**What the exercise asks**
If a line of the data below contains the string "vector", copy it into your answer.

**Data block**

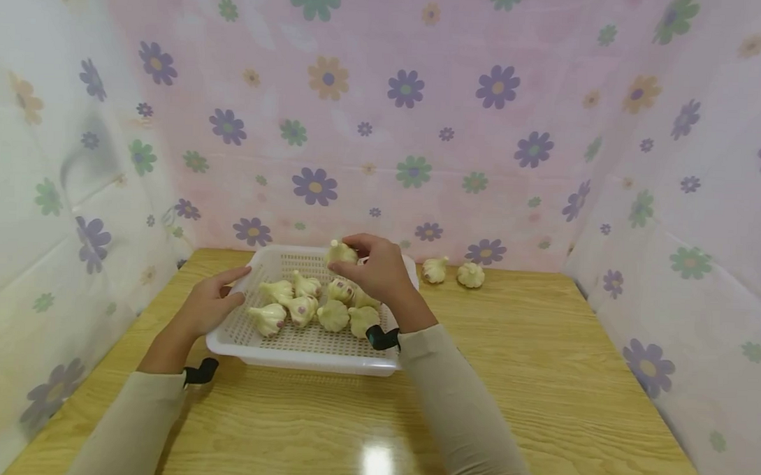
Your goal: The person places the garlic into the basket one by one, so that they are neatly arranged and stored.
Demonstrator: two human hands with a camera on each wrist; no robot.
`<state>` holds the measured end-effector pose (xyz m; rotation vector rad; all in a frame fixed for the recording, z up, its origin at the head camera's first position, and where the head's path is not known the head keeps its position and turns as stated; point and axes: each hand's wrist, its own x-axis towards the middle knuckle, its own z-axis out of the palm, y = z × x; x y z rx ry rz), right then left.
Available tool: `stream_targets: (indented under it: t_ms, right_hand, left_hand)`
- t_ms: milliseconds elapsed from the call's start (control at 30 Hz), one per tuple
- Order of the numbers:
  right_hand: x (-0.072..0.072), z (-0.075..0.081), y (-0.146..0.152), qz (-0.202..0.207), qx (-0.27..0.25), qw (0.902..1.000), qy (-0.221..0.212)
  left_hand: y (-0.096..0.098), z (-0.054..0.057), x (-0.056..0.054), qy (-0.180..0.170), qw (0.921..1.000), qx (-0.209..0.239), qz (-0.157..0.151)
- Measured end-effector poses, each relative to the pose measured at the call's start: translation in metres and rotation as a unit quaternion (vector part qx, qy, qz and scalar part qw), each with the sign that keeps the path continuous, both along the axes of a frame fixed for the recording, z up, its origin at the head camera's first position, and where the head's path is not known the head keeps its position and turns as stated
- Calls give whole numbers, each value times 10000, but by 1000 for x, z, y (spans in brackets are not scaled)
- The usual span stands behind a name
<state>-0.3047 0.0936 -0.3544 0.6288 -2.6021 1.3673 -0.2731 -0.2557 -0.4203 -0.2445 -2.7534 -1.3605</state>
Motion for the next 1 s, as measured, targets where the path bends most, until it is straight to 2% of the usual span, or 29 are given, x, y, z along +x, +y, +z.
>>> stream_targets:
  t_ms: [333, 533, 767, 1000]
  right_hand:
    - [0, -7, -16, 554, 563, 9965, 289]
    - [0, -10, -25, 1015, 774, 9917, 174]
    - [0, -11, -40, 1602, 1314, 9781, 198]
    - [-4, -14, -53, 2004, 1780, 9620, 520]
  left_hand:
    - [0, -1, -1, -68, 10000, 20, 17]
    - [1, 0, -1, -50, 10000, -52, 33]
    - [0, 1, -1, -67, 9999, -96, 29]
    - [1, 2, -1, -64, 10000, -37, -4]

**Reply to the exercise**
`<state>` holds the measured end-effector pose (xyz m; rotation vector rad; all in a frame fixed for the recording, z up, its origin at the head camera's first position, and where the head's path is not known the head keeps its position and turns as stated; point and axes: each hand's wrist, its own x-axis towards the middle knuckle, its own z-axis out of the palm, y = z × x; x y z rx ry rz), right then left.
- Measured end-effector poses, each relative to the pose measured at the call's start: translation in metres and rotation as a unit quaternion (vector part qx, qy, qz and scalar part qw), each with the sign that keeps the path continuous, both along the axes of a frame fixed for the recording, z up, its origin at the head camera's first position, and where the head's path is not known the head keeps its position and turns as stated

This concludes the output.